[Prior Research Team Yoo Hee-Jo]
Translation has been a research topic since the early days of the deep learning boom. Attention, which is now used in any field, was also the first proposed method to solve the problem of the Seq2Seq structure. The performance of deep learning-based translators has been steadily improving for the past 10 years, and this improvement in translator performance has resolved many of the language barriers.
Current translation technologies are mostly focused on text-to-text (text-to-text translation, T2TT). And while the abstraction of the text is great for taking the model to a certain level, it has the problem of dissipating various non-verbal elements within the conversation. This problem is especially noticeable in conversations. When two people with different languages use a translator, we usually go through a process like 'L1 speech → L1 recognition (L1 text) → L1L2 translation (L2 text) → L2 TTS (L2 speech)'. Non-verbal information that disappears through recognition and translation becomes a barrier that is difficult to overcome with the current translator.
As a solution to this problem, Google released Translatotron in 2019 and Translatotron 2 this July. The main difference between Translatotron and conventional translation models is that it focuses on speech-to-speech (speech-to-speech translation, S2ST). The paper that published the model says that S2ST has advantages such as the fact that it can reflect the non-verbal information of L1 in speech output as it is compared to T2TT, and the time and error reduction due to the reduction of the calculation process, etc.
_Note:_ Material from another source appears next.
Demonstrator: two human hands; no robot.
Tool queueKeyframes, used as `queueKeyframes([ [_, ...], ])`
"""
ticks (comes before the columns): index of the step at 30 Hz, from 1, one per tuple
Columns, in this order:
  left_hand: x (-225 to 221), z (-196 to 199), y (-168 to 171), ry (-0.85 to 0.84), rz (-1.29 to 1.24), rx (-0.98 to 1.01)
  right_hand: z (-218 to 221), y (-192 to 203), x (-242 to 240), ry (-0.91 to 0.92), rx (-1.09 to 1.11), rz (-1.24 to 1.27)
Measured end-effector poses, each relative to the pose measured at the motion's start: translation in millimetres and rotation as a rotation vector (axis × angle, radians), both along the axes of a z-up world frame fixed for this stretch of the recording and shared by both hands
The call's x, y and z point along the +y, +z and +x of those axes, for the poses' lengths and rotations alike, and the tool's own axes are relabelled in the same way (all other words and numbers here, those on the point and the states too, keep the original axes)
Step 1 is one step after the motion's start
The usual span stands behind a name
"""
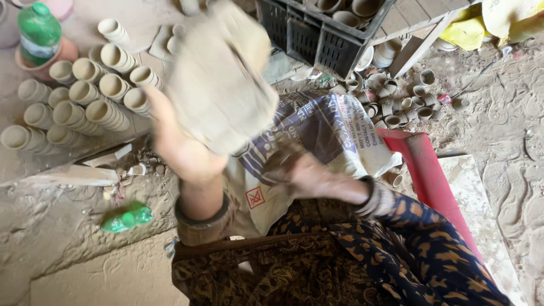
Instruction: The person sits on a red plastic chair and smooths the exterior and interior surfaces of small clay cups using a wet cloth. They repeatedly pick up cups from a nearby pile, wipe them, and place them back down.
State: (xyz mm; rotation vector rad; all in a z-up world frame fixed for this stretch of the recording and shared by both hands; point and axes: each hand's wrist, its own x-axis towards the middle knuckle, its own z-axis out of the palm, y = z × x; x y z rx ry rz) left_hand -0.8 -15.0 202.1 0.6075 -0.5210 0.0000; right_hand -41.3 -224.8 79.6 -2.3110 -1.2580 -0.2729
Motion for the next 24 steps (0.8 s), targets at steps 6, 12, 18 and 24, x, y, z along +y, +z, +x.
queueKeyframes([
  [6,-5.4,69.9,60.1,0.248,0.109,-0.221,-50.5,51.9,54.7,0.543,-0.23,0.034],
  [12,-29.3,102.1,54.8,0.045,0.409,0.061,-46.6,105.8,34.4,0.65,0.111,0.704],
  [18,-77.9,92.4,17.8,-0.197,0.511,0.091,-9.7,136.5,-12.3,0.205,-0.065,0.6],
  [24,-112.2,79.5,-6.9,-0.319,0.588,0.207,4.3,167.3,-33.0,-0.029,-0.197,0.498],
])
The rough structure of Translatotron 2 is close to that of a mixed ASR and TTS model. It receives L1 voice information (mel-spectrogram) and predicts L2 phoneme with a decoder (ASR), and at the same time predicts L2 mel-spectrogram through a synthesizer by combining the decoder output and attention before calculating L2 phoneme (TTS) . Therefore, the L1 phoneme is not considered in the model.
Of course, this structure shows that the S2ST technology still has many obstacles to overcome. The proposed model is closer to the structure of speech-to-text-to-speech rather than the targeted speech-to-speech by going through a decoder for text output. There is a high possibility that the quality of the model will also vary depending on the degree of difference between L1 and L2. In particular, the attention used for the decoder will show much lower performance in a language with a different word order, such as Korean. But nevertheless, these models are asking, 'Isn't deep learning going to allow us to one day overcome the many language barriers we face?' It also raises expectations.
Reference
Jia, Y., Ramanovich, M.T., Remez, T., & Pomerantz, R. (2021). Translatotron 2: Robust direct speech-to-speech translation. arXiv preprint arXiv:2107.08661.
Jia, Y., Weiss, RJ, Biadsy, F., Macherey, W., Johnson, M., Chen, Z., & Wu, Y. (2019). Direct speech-to-speech translation with a sequence-to-sequence model. arXiv preprint arXiv:1904.06037.